Ao abrir a programação das comemorações dos 70 anos da Federação das Indústrias de Santa Catarina (Fiesc), com palestra no final da manhã desta sexta-feira, em Florianópolis, o vice-presidente da República começou falando dos problemas políticos dos últimos dias e defendeu a democracia. Criticou a forma como as redes sociais são usadas e disse que, em função desses problemas, parece que o Brasil vive num eterno turbilhão.
– Mais uma vez, os mares não estão tranquilos porque vídeos são divulgados, redes sociais se encandescem, as pessoas, muitas vezes, não raciocinam sobre aquilo que estão escrevendo ou discutindo, emoções são colocadas à flor da pele. E parece que nós vivemos num eterno turbilhão. E esse eterno turbilhão tem que ser superado por uma tríade que desde o ano passado eu venho tentando demonstrar para todos, que é a tríade da clareza, da determinação e da paciência. É só com isso que vamos conseguir chegar aos objetivos que temos pela frente – afirmou Mourão.
Segundo ele, esses objetivos estão na missão colocada pelo presidente (Jair Bolsonaro) no discurso de posse, em janeiro do ano passado.

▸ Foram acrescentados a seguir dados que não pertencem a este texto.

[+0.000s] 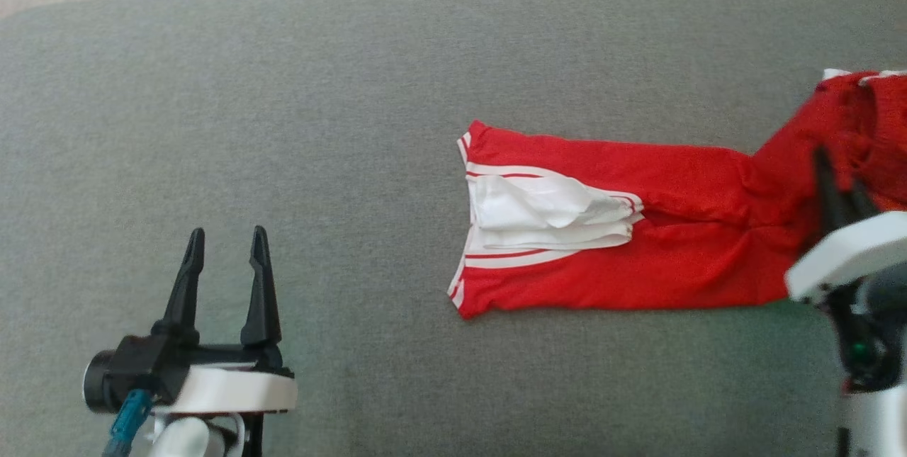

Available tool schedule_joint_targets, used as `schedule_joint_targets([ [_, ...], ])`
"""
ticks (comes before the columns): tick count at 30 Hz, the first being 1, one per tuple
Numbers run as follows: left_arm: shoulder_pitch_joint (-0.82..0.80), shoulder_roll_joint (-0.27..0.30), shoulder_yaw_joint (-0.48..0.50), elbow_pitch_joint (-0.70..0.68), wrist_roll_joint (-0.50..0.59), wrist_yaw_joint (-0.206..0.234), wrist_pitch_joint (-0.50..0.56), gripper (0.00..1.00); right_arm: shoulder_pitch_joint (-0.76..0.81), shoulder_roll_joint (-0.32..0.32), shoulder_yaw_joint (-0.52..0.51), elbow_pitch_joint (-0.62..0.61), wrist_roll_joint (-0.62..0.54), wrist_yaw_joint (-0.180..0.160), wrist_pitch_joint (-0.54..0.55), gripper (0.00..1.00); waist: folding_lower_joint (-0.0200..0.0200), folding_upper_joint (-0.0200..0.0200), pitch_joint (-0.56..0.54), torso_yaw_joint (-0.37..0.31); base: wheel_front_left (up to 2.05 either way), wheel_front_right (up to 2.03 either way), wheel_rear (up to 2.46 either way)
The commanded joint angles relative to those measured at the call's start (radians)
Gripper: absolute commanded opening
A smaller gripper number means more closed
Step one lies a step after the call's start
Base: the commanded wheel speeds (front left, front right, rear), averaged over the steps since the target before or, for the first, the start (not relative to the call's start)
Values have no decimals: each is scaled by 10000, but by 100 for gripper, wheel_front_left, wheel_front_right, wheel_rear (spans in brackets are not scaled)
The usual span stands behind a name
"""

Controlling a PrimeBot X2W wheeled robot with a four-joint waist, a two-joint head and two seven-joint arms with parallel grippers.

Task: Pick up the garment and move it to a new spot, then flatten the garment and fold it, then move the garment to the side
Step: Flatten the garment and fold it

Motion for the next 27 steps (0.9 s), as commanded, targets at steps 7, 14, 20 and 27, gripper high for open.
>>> schedule_joint_targets([
  [7,-368,177,247,-176,57,-29,-38,100,-130,256,2309,-484,1314,67,-171,0,0,0,-144,470,0,0,0],
  [14,-437,64,34,-125,74,-63,-21,100,-558,263,4069,831,2887,67,-1216,0,0,0,-203,812,0,0,0],
  [20,-462,-42,-121,-42,79,-105,-30,100,-1293,264,5106,2214,3487,67,-1920,0,0,0,-235,1112,0,0,0],
  [27,-527,-183,-260,162,70,-182,-46,100,-2023,265,5785,3638,3997,67,-2428,0,0,0,-315,1393,0,0,0],
])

– Os objetivos são restaurar e reerguer a pátria, libertá-la do jugo da corrupção, da criminalidade, da irresponsabilidade econômica e da submissão ideológica, com a nossa missão de fazer a mais vibrante e mais próspera democracia liberal do hemisfério sul. Aqui, ninguém está atentando contra a democracia. Isso deve ficar bem claro – disse ele, numa referência indireta às críticas recebidas pelo governo após o presidente divulgar um vídeo convocando protesto contra Congresso Nacional e o Supremo Tribunal Federal.
Mourão chegou com cerca de uma hora de atraso. Se desculpou explicando que no momento da partida do voo, em Brasília, o aeroporto estava recebendo uma aeronave com órgãos para transplante, o que tem prioridade frente às demais.
O vice-presidente foi recebido pela vice-governadora Daniela Reinehr e pelo presidente da Fiesc, Mario Cezar de Aguiar. Falou para um auditório lotado de industriais, incluindo dois vice-presidentes da Fiesc, Osvaldo Moreira Douat e José Fernando Xavier Faraco, mais o presidente da Federação da Agricultura, José Zeferino Pedrozo e o presidente do conselho da Federação das Associações Empresariais (Facisc) Alaor Tissot. Entre as autoridades e lideranças estavam também o senador Esperidião Amin, o presidente do Tribunal de Justiça de SC Ricardo Roesler, parlamentares e presidentes de grandes grupos empresariais catarinenses.
Coronavírus: "não à histeria"
Na abordagem sobre cenários do mundo e do Brasil, o vice-presidente disse que a recuperação econômica está muito lenta e o coronavírus vai deixar ainda mais lenta.
– Não é algo para ser tratado como uma histeria. Aí, mais uma vez, o papel da redes sociais, o papel da velocidade das comunicações coloca o coronavírus como o primeiro problema a ser enfrentado no mundo. So que se a gente olhar os números, até o presente momento, não é algo para que a gente entre em pânico – afirmou Mourão.